Diane Zorzi, en partenariat avec Interencheres

Ces dernières années, les associations sont de plus en plus nombreuses à solliciter les artistes urbains pour organiser des ventes aux enchères caritatives. Parfois créées spécialement pour l’occasion, leurs œuvres sont ainsi vendues au profit de causes diverses, du soutien au personnel soignant à l’aide en faveur des plus démunis. « Le Street Art permet à ces structures, qui tentent de réunir des fonds pour des causes souvent difficiles, de réchauffer un peu les cœurs, avec des toiles ou sculptures colorées, aux motifs simples qui parlent au plus grand nombre », explique Jules Régis, collaborateur au sein de l’Hôtel des ventes de Montmorency.
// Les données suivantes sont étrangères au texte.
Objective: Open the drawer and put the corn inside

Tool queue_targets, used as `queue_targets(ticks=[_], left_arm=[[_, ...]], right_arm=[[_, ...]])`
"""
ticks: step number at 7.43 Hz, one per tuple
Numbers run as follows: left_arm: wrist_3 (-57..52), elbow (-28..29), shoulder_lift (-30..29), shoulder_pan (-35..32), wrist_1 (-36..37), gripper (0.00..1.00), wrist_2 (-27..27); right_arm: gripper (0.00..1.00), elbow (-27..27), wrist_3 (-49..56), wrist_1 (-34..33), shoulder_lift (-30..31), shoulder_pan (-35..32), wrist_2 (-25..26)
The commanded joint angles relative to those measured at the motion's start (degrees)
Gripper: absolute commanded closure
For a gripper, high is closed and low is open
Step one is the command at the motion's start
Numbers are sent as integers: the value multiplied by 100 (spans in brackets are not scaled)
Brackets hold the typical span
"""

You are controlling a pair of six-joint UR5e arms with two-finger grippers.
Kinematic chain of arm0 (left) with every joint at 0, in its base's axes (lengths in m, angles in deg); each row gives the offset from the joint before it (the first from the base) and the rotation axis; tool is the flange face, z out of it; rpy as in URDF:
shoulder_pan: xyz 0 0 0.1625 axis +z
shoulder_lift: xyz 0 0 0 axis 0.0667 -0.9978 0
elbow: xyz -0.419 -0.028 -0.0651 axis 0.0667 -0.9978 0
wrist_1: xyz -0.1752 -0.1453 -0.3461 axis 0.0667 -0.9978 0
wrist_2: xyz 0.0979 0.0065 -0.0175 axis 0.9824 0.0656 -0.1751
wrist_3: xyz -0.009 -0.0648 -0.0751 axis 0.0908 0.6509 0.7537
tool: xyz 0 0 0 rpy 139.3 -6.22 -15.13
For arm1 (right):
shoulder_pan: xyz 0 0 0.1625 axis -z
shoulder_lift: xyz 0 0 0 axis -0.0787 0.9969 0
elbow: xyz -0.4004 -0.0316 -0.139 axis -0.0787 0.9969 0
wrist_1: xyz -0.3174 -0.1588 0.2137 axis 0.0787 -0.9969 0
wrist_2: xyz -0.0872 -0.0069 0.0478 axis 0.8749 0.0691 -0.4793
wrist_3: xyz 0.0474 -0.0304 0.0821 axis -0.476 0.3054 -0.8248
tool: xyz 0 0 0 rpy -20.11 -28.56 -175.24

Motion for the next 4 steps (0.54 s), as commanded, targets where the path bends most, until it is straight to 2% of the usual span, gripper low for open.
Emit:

La notoriété au service de la bonne cause

Le 21 mars 2019, des œuvres de Gérard Zlotykamien et Miss.Tic étaient ainsi vendues aux enchères au profit de la Gregory Pariente Foundation, une fondation créée pour prévenir des dangers de l’asthme chez l’adolescent. « Lorsque nous lui en avons parlé, Zloty a immédiatement accepté et nous a confié un Altaglas qui a trouvé preneur à plus de 3.000 euros », détaille Jules Régis. En misant sur le Street Art, les associations bénéficient de la visibilité accrue dont jouit ce mouvement ces dernières années. Avec les street artistes en tête d’affiche, ces ventes attirent un nombre croissant d’amateurs, qui n’hésitent pas à pousser les enchères jusqu’à plusieurs milliers d’euros. En témoignent l’adjudication à 1.600 euros d’une toile de Sik, vendue par Rémy Fournié le 24 octobre au profit de l’Association Action Femmes Grand Sud, ou encore celle d’une lithographie du graffeur américain JonOne vendue à 2.600 euros au profit du Secours populaire. « Cette vente avait pour but de soutenir les plus démunis à l’approche de Noël », explique une collaboratrice de la maison.